╔══

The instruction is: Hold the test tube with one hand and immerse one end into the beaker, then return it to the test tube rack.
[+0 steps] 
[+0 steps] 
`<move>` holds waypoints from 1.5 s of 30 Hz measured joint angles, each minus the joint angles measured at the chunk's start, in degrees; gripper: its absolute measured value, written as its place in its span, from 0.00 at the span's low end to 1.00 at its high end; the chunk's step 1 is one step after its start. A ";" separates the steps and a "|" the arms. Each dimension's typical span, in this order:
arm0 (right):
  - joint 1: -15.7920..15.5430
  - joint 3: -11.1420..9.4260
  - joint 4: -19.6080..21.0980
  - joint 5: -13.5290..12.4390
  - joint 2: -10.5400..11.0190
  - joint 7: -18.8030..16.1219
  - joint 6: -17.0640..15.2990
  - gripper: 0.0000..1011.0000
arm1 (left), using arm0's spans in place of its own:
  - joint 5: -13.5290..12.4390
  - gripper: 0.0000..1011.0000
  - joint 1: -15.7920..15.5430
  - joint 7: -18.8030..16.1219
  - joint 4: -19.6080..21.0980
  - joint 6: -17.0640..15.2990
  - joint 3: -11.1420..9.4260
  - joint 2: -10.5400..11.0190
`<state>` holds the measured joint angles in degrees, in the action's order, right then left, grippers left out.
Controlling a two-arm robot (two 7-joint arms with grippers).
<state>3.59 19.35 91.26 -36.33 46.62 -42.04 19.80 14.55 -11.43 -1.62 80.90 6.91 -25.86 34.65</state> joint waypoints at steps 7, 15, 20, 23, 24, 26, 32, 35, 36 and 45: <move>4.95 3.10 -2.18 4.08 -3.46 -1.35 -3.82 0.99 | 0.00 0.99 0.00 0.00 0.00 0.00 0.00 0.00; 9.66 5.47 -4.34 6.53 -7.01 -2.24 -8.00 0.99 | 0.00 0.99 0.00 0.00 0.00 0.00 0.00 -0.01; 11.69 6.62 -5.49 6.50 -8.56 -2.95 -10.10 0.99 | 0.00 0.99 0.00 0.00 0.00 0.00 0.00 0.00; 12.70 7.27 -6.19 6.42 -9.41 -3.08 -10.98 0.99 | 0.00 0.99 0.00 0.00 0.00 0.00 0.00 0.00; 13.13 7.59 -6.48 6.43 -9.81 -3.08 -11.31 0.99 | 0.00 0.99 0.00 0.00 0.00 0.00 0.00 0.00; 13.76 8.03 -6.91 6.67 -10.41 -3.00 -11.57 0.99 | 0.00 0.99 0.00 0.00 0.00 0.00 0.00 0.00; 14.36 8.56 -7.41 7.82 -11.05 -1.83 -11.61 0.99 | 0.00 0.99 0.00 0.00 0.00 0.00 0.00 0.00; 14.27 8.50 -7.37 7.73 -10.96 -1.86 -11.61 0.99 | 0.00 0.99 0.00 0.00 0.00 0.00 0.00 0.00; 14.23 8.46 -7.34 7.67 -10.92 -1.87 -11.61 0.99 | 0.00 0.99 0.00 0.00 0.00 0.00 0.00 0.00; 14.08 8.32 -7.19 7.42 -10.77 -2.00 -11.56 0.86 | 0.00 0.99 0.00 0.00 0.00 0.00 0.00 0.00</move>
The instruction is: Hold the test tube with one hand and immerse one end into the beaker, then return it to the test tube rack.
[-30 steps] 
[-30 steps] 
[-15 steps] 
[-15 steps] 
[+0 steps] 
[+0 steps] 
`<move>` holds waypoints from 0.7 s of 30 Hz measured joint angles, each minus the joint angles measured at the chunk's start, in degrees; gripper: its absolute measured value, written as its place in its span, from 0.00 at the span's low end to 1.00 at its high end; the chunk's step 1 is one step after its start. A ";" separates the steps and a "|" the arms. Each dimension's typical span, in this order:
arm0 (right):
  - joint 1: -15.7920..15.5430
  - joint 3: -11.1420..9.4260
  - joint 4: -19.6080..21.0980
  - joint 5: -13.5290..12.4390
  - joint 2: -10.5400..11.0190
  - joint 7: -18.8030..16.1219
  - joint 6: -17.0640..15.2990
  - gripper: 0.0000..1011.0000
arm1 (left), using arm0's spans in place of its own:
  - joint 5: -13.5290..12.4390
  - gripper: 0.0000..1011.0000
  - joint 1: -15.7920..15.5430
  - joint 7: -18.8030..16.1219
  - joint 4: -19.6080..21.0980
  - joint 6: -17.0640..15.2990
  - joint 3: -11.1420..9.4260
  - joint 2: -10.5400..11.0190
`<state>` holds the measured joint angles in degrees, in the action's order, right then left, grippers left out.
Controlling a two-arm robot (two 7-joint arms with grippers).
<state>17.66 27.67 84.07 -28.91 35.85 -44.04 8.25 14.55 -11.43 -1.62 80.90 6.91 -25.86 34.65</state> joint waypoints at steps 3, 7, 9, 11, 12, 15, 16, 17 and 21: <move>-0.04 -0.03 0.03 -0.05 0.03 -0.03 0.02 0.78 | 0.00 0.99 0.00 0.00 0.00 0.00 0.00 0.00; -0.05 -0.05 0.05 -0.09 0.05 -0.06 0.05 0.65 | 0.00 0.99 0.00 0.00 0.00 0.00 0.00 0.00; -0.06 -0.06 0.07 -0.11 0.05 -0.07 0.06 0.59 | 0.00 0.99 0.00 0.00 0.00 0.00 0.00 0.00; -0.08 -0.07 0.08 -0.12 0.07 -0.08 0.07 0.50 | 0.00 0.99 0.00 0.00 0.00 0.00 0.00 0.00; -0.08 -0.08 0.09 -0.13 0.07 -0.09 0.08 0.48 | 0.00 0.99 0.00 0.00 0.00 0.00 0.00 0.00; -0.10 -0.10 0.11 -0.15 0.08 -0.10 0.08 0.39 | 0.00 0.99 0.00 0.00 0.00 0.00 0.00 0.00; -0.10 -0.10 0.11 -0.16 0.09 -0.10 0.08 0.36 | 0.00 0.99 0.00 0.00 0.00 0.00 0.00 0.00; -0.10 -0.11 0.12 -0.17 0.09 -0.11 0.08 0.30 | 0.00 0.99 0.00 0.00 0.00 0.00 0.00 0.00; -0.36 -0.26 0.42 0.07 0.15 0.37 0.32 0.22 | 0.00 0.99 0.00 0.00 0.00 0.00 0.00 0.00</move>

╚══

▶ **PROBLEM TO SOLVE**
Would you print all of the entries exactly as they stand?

▶ **SOLVED PROBLEM**
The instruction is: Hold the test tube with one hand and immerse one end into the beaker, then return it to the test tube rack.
[+0 steps] 
[+0 steps] 
`<move>` holds waypoints from 1.5 s of 30 Hz measured joint angles, each minus the joint angles measured at the chunk's start, in degrees; gripper: its absolute measured value, written as its place in its span, from 0.00 at the span's low end to 1.00 at its high end; the chunk's step 1 is one step after its start. A ";" separates the steps and a "|" the arms. Each dimension's typical span, in this order:
arm0 (right):
  - joint 1: -15.7920..15.5430
  - joint 3: -11.1420..9.4260
  - joint 4: -19.6080..21.0980
  - joint 5: -13.5290..12.4390
  - joint 2: -10.5400..11.0190
  - joint 7: -18.8030..16.1219
  - joint 6: -17.0640..15.2990
  - gripper: 0.0000..1011.0000
arm1 (left), using arm0's spans in place of its own:
  - joint 5: -13.5290..12.4390
  - gripper: 0.0000..1011.0000
  - joint 1: -15.7920..15.5430
  - joint 7: -18.8030..16.1219
  - joint 4: -19.6080..21.0980
  - joint 6: -17.0640..15.2990
  - joint 3: -11.1420..9.4260
  - joint 2: -10.5400..11.0190
`<state>` holds the measured joint angles in degrees, in the action's order, right then left, grippers left out.
Controlling a two-arm robot (two 7-joint arms with grippers).
<state>3.59 19.35 91.26 -36.33 46.62 -42.04 19.80 14.55 -11.43 -1.62 80.90 6.91 -25.86 34.65</state> joint waypoints at steps 7, 15, 20, 23, 24, 26, 32, 35, 36 and 45: <move>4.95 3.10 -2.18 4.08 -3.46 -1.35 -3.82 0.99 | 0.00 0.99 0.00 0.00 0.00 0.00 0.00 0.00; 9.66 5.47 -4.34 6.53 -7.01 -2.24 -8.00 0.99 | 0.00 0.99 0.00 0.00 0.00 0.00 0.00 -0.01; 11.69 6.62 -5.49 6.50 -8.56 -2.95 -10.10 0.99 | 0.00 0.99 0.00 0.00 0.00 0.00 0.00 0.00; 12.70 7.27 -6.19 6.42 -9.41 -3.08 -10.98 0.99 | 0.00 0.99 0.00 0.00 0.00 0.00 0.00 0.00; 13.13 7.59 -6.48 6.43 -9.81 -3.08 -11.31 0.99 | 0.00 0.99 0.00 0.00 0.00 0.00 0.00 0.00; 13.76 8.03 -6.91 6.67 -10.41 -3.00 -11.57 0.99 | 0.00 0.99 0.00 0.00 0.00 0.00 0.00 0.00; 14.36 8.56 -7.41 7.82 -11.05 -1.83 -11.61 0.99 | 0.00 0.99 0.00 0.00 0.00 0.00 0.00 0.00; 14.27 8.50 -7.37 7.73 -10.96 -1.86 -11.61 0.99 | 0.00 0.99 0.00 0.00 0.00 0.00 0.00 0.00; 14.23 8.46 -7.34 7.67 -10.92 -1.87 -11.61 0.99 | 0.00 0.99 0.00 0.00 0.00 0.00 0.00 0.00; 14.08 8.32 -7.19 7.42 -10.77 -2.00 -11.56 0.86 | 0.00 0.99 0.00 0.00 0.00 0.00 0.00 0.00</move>
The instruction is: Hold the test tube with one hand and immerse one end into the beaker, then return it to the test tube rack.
[-30 steps] 
[-30 steps] 
[-15 steps] 
[-15 steps] 
[+0 steps] 
[+0 steps] 
`<move>` holds waypoints from 0.7 s of 30 Hz measured joint angles, each minus the joint angles measured at the chunk's start, in degrees; gripper: its absolute measured value, written as its place in its span, from 0.00 at the span's low end to 1.00 at its high end; the chunk's step 1 is one step after its start. A ";" separates the steps and a "|" the arms. Each dimension's typical span, in this order:
arm0 (right):
  - joint 1: -15.7920..15.5430
  - joint 3: -11.1420..9.4260
  - joint 4: -19.6080..21.0980
  - joint 5: -13.5290..12.4390
  - joint 2: -10.5400..11.0190
  - joint 7: -18.8030..16.1219
  - joint 6: -17.0640..15.2990
  - gripper: 0.0000..1011.0000
arm1 (left), using arm0's spans in place of its own:
  - joint 5: -13.5290..12.4390
  - gripper: 0.0000..1011.0000
  - joint 1: -15.7920..15.5430
  - joint 7: -18.8030..16.1219
  - joint 4: -19.6080..21.0980
  - joint 6: -17.0640..15.2990
  - joint 3: -11.1420..9.4260
  - joint 2: -10.5400..11.0190
`<state>` holds the measured joint angles in degrees, in the action's order, right then left, grippers left out.
Controlling a two-arm robot (two 7-joint arms with grippers).
<state>17.66 27.67 84.07 -28.91 35.85 -44.04 8.25 14.55 -11.43 -1.62 80.90 6.91 -25.86 34.65</state> joint waypoints at steps 3, 7, 9, 11, 12, 15, 16, 17 and 21: <move>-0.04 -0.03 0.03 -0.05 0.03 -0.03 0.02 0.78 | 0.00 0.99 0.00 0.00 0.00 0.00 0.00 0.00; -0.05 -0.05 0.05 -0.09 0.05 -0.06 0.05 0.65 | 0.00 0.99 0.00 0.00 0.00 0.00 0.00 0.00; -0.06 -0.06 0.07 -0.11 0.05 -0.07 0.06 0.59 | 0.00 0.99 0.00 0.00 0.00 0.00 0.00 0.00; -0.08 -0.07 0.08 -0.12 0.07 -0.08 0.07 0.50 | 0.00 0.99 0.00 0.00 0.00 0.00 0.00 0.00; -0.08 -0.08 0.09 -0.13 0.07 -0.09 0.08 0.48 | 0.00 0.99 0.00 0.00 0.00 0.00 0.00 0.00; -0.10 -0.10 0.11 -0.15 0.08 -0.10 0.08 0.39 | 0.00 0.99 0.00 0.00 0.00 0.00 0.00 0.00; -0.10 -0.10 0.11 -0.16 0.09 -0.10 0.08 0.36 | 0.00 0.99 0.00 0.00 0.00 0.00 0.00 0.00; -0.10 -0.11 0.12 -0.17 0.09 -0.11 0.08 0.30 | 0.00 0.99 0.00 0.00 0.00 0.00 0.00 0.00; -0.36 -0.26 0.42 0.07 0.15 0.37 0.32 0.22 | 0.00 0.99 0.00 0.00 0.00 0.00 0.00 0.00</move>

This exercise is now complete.